You now have a grid, where each cell represents a particular data set in a particular processing stage. What's most important is the following rule: two requests should not be in contention unless they are in the same data set and the same processing stage. If you can manage that, you've already won half the battle.
Once you've defined the grid, every type of locking your program does can be plotted, and your next goal is to ensure that the resulting dots are as evenly distributed along both axes as possible. Unfortunately, this part is very application-specific. You have to think like a diamond-cutter, using your knowledge of what the program does to find the natural "cleavage lines" between stages and data sets. Sometimes they're obvious to start with. Sometimes they're harder to find, but seem more obvious in retrospect. Dividing code into stages is a complicated matter of program design, so there's not much I can offer there, but here are some suggestions for how to define data sets:
- If you have some sort of a block number or hash or transaction ID associated with requests, you can rarely do better than to divide that value by the number of data sets.

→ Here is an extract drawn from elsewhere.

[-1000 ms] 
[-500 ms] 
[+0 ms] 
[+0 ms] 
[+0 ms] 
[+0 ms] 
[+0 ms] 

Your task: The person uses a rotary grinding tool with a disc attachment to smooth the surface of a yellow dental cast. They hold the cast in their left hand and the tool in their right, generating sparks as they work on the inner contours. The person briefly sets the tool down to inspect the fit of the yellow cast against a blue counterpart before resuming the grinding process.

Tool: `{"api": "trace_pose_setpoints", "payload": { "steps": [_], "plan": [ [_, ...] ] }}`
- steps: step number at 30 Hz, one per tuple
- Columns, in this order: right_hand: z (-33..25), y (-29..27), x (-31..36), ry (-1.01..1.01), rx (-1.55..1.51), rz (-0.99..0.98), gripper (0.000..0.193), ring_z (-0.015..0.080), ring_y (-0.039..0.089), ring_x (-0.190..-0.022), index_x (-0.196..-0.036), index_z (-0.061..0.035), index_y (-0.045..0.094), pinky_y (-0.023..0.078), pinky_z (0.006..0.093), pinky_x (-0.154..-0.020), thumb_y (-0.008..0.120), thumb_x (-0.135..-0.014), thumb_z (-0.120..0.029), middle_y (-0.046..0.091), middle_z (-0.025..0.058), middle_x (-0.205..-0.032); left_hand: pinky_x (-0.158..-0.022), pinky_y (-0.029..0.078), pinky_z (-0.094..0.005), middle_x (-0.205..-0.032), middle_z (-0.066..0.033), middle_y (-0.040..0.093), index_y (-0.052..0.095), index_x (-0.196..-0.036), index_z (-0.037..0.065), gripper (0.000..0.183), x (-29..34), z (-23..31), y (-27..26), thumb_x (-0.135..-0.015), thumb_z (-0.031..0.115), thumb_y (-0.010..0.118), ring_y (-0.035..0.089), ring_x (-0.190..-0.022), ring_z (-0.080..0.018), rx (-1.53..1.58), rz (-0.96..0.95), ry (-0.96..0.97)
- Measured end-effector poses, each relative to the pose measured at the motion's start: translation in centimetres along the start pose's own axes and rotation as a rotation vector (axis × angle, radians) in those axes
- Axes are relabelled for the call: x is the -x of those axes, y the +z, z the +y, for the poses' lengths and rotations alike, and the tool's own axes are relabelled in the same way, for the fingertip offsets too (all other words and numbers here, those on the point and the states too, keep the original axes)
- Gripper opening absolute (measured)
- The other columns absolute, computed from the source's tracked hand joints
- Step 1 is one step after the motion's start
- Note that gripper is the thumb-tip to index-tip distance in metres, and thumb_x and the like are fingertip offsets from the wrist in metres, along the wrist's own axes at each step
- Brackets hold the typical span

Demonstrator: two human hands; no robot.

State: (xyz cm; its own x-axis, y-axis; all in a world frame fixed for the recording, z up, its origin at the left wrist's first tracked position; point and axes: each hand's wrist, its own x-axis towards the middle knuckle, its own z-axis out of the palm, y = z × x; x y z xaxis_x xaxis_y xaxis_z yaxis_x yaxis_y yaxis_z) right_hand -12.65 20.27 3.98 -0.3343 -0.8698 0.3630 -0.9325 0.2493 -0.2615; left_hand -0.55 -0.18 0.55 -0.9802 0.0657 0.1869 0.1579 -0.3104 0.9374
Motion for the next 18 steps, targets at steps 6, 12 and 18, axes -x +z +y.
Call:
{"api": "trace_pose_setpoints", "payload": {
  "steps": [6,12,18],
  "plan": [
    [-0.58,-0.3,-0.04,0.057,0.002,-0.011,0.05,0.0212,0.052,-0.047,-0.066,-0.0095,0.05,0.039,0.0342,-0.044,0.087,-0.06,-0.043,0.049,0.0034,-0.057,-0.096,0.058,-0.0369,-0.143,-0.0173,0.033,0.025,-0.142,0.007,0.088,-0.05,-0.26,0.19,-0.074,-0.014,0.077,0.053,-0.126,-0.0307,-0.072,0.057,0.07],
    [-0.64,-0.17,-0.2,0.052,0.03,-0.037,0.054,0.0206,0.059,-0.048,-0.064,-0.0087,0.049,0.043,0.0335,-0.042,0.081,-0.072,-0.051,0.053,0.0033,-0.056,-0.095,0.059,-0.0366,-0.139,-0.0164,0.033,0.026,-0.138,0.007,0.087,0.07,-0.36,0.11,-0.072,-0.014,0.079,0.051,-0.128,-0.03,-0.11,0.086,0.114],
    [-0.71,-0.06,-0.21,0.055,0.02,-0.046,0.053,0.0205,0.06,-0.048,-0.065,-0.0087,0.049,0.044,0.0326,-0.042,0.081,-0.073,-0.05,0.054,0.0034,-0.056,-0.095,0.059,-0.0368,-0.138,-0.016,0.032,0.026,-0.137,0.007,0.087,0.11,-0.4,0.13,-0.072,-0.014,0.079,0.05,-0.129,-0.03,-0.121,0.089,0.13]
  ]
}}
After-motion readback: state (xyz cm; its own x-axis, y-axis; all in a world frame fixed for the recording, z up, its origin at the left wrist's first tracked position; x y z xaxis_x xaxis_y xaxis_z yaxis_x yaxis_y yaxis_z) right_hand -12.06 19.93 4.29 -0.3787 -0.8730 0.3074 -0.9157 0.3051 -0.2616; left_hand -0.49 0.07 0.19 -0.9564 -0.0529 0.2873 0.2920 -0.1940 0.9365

- Sometimes, it's better to assign requests to data sets dynamically, based on which data set has the most resources available rather than some intrinsic property of the request. Think of it like multiple integer units in a modern CPU; those guys know a thing or two about making discrete requests flow through a system.
- It's often helpful to make sure that the data-set assignment is different for each stage, so that requests which would contend at one stage are guaranteed not to do so at another stage.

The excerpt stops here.